What is expected:
For the word "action", return each line of the data in which it occurs.

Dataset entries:
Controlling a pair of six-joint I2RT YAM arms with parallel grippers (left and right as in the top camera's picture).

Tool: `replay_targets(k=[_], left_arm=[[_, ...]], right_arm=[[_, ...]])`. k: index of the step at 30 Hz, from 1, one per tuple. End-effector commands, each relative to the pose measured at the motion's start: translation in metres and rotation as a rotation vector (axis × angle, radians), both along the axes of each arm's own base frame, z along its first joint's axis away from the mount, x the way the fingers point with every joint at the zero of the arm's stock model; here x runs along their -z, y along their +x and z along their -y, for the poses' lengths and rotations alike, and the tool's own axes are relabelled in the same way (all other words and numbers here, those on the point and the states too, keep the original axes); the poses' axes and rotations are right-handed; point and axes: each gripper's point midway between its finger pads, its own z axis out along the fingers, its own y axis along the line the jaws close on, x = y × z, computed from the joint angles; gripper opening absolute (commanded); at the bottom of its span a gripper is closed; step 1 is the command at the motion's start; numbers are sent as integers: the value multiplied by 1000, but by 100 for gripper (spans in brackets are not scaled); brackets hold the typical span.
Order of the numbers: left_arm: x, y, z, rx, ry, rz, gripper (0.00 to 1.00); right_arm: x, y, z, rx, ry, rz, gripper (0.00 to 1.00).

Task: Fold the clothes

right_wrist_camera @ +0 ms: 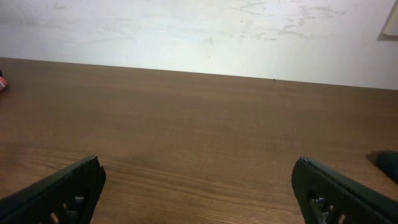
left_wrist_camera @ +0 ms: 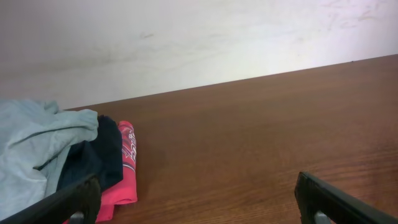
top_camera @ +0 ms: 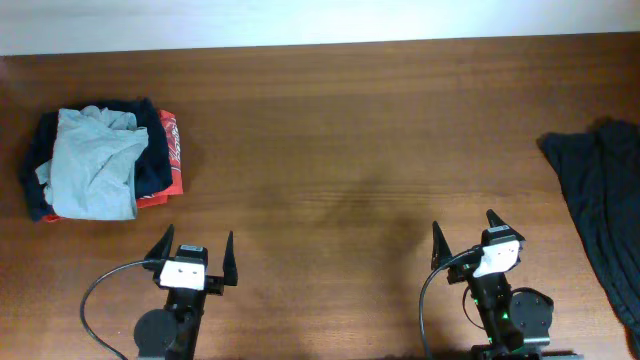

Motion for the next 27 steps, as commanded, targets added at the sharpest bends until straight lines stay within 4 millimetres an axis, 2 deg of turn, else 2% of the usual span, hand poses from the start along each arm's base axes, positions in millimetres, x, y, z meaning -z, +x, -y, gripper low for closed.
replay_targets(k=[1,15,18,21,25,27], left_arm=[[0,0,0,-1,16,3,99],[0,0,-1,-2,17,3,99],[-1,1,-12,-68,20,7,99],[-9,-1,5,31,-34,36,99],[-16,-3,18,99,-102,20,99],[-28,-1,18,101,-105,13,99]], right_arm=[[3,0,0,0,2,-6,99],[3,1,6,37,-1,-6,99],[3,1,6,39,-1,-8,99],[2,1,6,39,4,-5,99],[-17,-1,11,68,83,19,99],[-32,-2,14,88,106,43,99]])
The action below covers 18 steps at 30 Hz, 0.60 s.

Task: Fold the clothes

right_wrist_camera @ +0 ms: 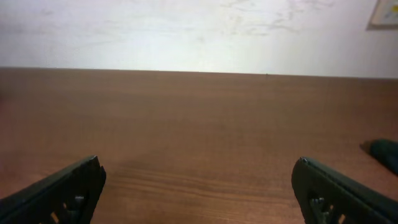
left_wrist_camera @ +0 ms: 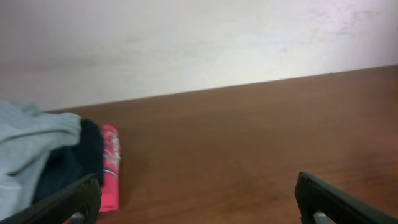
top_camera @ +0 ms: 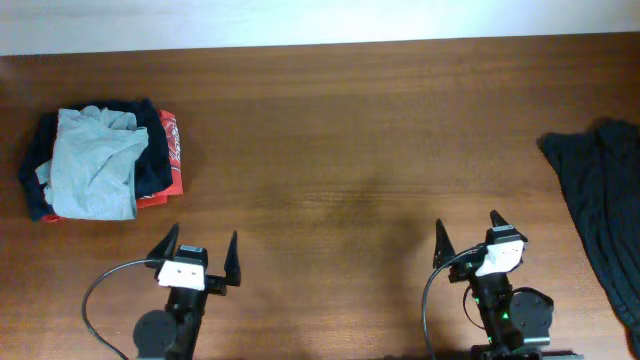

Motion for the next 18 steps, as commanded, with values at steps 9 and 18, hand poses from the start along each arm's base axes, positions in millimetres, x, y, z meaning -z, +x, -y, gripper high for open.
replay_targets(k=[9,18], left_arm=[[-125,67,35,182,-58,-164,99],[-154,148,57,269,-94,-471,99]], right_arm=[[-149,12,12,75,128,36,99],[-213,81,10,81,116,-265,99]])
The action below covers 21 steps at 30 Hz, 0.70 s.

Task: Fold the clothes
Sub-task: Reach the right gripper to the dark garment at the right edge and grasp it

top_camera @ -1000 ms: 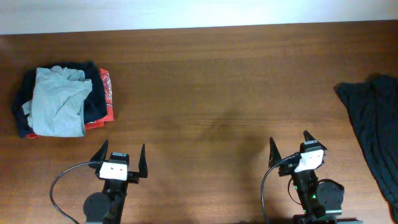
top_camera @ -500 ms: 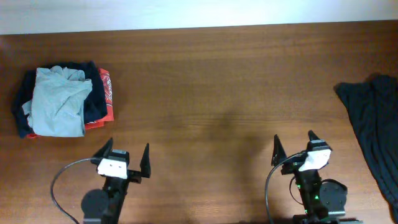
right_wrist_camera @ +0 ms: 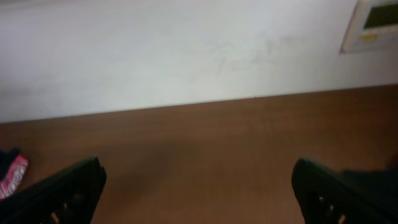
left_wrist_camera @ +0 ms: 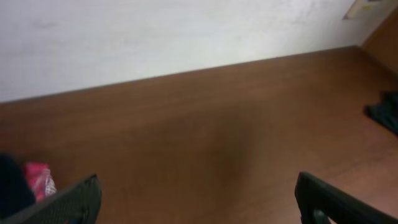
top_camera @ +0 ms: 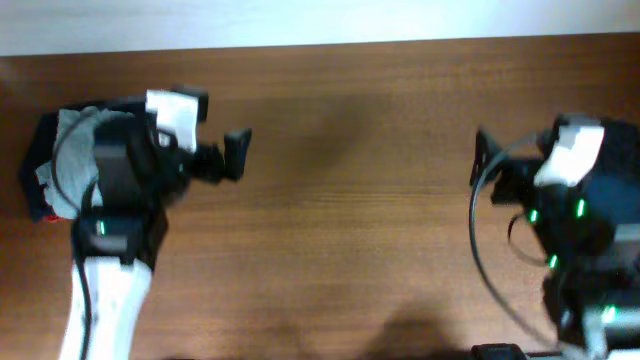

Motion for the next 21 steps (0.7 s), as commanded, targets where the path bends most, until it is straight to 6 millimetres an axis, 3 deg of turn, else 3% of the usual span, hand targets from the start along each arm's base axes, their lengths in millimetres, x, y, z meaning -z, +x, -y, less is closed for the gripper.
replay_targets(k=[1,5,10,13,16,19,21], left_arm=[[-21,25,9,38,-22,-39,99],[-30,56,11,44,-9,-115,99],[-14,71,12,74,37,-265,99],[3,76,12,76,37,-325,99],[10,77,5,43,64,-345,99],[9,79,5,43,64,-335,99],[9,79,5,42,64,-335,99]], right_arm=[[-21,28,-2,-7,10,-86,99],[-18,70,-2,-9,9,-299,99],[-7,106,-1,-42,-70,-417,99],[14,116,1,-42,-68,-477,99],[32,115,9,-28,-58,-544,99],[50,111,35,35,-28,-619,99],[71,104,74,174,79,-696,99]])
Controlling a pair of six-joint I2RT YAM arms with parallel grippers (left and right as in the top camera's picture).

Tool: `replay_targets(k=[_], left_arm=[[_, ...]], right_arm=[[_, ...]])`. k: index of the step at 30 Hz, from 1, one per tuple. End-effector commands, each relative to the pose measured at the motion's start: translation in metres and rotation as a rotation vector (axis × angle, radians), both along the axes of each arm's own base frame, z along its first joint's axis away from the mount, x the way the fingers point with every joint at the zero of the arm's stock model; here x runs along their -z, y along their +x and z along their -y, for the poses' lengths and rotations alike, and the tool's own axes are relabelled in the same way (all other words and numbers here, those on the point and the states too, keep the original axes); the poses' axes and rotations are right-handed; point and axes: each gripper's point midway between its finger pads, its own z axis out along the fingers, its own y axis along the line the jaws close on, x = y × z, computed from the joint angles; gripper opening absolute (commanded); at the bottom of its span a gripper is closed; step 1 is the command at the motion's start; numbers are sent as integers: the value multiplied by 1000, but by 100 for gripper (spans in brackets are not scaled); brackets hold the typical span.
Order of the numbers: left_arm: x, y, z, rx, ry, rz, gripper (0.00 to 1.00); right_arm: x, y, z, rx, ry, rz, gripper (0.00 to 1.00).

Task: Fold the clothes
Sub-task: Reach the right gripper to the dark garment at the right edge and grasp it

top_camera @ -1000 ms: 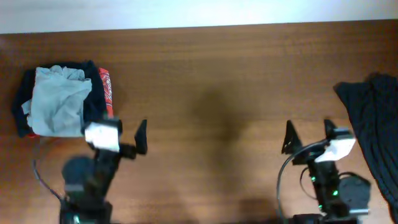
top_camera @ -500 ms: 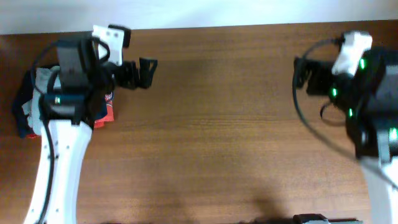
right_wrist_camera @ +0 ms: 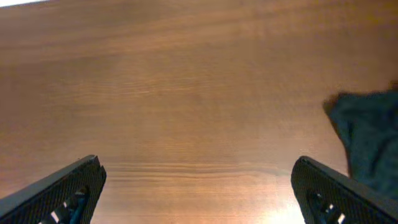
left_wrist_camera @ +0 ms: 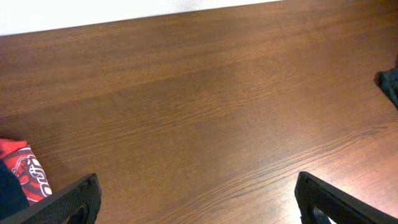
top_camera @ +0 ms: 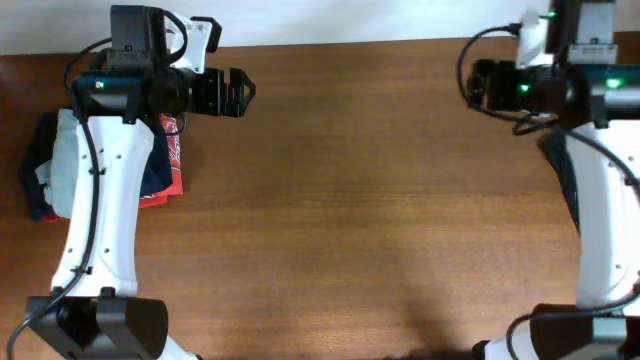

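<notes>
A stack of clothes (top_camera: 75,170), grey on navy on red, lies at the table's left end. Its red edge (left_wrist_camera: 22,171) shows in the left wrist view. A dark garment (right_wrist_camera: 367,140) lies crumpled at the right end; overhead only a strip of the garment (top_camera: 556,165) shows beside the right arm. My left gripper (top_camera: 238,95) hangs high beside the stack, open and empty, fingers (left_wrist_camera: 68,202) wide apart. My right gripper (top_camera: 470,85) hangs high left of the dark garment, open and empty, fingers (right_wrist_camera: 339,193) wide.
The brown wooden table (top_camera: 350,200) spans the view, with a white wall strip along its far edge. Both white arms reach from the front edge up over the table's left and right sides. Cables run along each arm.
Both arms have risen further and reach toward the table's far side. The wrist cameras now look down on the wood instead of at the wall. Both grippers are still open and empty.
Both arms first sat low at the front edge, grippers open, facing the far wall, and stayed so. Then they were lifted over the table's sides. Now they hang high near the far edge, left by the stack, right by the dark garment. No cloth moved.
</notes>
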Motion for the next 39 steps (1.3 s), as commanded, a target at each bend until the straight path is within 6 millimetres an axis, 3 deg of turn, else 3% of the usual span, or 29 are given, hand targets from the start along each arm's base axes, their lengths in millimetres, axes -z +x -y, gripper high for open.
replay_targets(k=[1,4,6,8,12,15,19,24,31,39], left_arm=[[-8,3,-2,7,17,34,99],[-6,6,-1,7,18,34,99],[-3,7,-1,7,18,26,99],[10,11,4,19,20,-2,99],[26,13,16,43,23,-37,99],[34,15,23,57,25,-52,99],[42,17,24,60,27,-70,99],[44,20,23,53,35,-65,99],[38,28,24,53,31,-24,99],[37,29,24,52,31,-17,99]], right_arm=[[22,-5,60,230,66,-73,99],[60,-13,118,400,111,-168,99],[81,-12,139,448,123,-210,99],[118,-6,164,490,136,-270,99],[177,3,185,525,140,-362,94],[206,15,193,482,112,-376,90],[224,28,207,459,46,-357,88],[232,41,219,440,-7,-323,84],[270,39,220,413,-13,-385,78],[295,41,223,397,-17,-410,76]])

Solution:
The action below covers 18 steps at 30 Hz, 0.60 s.
The action below covers 21 steps at 30 Hz, 0.70 s.

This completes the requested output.